Ensuite, j'ignore quel effet produisent en japonais les vers de cinq syllabes et ceux de sept, mais le hasard veut que chacun des deux mètres, en poésie française, soit plutôt rare, et leur combinaison plus encore, d'où un aspect insolite opportun, s'agissant d'une poésie lointaine. De plus, ils sont tous deux impairs, avec l'allure inachevée, suspendue que cela implique, en accord avec la nature profonde du haï-ku, ce côté à la fois clos et ouvert d'où il tient une partie de sa magie. Le haï-ku, c'est l'art de pousser en même temps à l'extrême la concentration et le rayonnement.
Ce qu'on aimerait savoir, c'est pourquoi les Français dans leur ensemble n'ont pas voulu entendre la musique du haï-ku. La faute à un traducteur initial paresseux ou sourd ? À un mépris de nos poètes à l'égard des mètres réguliers, jugés ringards ? Tous méprisants, vraiment ? Enfin, là n'est pas notre sujet. Ce qu'il faut raconter dans cette rubrique, c'est surtout le traducteur un peu désorienté d'abord devant cette cadence nouvelle, et qui peu à peu s'accoutume, se laisse gagner par le charme subtil de ce balancement, son infime boiterie et son allure planante,
et l'envoûtement
de ce rythme répété
si obstinément.
Heureux traducteur, qui a aiguisé son oreille et enrichi sa boîte à outils, sa petite collection de rythmes.
Au cours du travail, un problème se pose : les rimes. Je doute qu'elles existent en japonais. J'aurais peut-être dû m'informer, mais mon souci d'authenticité a des limites. Je ne les ai pas évitées quand elles se présentaient, surtout quand elles viennent souligner le sens.
Un aba, par exemple, met l'accent sur un effet d'écho entre les deux vers extrêmes. Jacques Lacan :
J'ai ressuscité
Freud.
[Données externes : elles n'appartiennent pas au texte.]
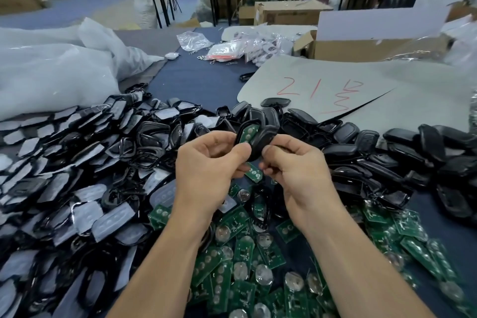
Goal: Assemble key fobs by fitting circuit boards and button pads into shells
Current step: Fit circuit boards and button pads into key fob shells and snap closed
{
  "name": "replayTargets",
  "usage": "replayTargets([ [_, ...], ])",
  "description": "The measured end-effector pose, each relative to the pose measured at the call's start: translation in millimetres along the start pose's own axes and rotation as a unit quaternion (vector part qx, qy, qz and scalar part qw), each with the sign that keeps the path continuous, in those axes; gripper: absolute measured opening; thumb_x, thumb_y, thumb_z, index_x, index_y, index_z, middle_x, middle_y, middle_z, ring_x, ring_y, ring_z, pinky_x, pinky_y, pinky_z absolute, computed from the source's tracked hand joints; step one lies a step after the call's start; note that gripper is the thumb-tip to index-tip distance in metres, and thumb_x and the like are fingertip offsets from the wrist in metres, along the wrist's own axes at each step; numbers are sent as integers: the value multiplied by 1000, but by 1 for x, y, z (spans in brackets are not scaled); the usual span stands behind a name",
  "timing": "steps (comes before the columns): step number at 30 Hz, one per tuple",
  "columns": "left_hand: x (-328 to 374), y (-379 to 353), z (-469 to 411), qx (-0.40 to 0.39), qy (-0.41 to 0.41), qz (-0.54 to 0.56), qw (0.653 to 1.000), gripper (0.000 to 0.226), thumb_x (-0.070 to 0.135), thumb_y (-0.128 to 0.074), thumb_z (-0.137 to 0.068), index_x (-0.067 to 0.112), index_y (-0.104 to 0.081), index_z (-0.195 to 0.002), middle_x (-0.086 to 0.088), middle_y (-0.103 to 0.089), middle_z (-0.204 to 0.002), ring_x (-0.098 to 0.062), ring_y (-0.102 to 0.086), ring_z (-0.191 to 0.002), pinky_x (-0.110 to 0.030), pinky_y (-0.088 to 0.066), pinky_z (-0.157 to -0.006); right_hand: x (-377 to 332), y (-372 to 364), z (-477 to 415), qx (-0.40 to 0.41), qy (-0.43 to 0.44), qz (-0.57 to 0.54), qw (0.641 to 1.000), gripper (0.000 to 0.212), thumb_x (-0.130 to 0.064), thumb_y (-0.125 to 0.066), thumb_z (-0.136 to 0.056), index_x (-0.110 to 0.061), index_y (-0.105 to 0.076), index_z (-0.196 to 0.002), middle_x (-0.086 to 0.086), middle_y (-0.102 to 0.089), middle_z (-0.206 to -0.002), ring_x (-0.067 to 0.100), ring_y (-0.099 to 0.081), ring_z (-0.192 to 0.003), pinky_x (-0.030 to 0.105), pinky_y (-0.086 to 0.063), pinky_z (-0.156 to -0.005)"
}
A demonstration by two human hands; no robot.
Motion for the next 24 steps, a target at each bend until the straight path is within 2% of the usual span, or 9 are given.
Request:
replayTargets([
  [3,3,-1,1,-31,-14,1,999,13,12,-84,-86,24,-84,-92,-2,-81,-80,-20,-75,-58,-22,-57,-54,1,-3,1,52,23,17,998,24,8,-68,-86,-15,-75,-86,1,-71,-64,8,-55,-51,19,-47,-50],
  [6,5,-2,3,-47,-28,-5,998,25,13,-79,-89,37,-85,-89,-1,-81,-80,-17,-73,-56,-22,-57,-54,2,-2,5,98,115,152,977,34,-3,-75,-82,-29,-67,-103,-13,-78,-81,2,-66,-61,21,-54,-62],
  [8,3,-2,2,-42,-24,-6,999,22,12,-79,-90,34,-85,-89,-3,-80,-78,-18,-72,-55,-23,-57,-54,-1,-1,8,88,199,253,943,53,-7,-77,-78,-42,-59,-113,-26,-72,-98,-3,-67,-72,12,-51,-65],
  [10,2,-2,1,-49,-16,-2,999,17,13,-78,-89,29,-86,-91,-7,-80,-79,-23,-71,-56,-28,-58,-53,-4,-4,11,52,234,316,918,57,-9,-74,-76,-48,-60,-116,-27,-67,-107,-7,-66,-81,10,-51,-68],
  [13,2,0,0,-26,-14,3,1000,18,9,-78,-88,25,-86,-85,-8,-78,-73,-19,-66,-50,-27,-56,-50,-3,-4,10,47,207,281,936,41,-8,-76,-75,-38,-74,-102,-23,-75,-93,-9,-68,-86,10,-52,-73],
  [15,4,1,-1,-11,-13,1,1000,23,7,-76,-89,23,-84,-75,-8,-74,-66,-14,-61,-45,-24,-53,-48,-3,0,7,70,157,237,956,33,-3,-80,-74,-32,-77,-90,-16,-76,-82,1,-71,-77,20,-55,-71],
  [17,5,1,-2,-9,2,16,1000,27,6,-75,-91,21,-81,-69,-8,-69,-62,-13,-58,-43,-25,-53,-48,-4,4,3,53,103,167,979,33,6,-81,-73,-26,-77,-82,-8,-76,-75,10,-70,-69,28,-56,-66],
  [20,6,4,-4,-20,33,66,997,33,6,-73,-93,20,-78,-63,-4,-66,-62,-13,-54,-42,-23,-50,-47,-6,6,0,0,44,71,997,35,16,-78,-72,-18,-75,-79,-5,-71,-66,10,-67,-64,22,-54,-60],
  [24,9,4,-2,-51,63,105,991,36,7,-70,-94,19,-75,-61,-7,-67,-66,-14,-54,-44,-20,-47,-46,-5,7,-1,-14,-2,-10,1000,34,19,-76,-75,-14,-74,-85,-7,-65,-61,9,-61,-59,19,-51,-57],
])
Point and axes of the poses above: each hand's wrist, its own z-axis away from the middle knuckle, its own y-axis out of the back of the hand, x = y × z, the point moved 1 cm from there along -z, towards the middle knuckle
Mais il a des disciples.
Ils m'ont crucifié.
Un aab apporte un effet de surprise au dernier vers. Xénophane :
Dieu est dessiné
par un skinhead : à son nez
il porte un anneau.
Exceptionnellement, un aaa peut donner une impression de calme plat monotone. Sextus Empiricus :
J'ai anéanti
les dogmatiques. Je vis
dans l'ataraxie.
Un puriste me ferait sans doute les gros yeux. En grande partie d'accord avec lui, je n'ai pas recherché la rime, ne la jugeant pas nécessaire, et goûtant même à l'occasion son absence : celle-ci apporte à nos oreilles françaises, elle aussi, une impression d'étrangeté bienvenue. Mais dans ce contexte particulier, où la poésie s'imprègne d'humour, la touche comique apportée à l'occasion par une rime ne me semble pas détoner, au contraire.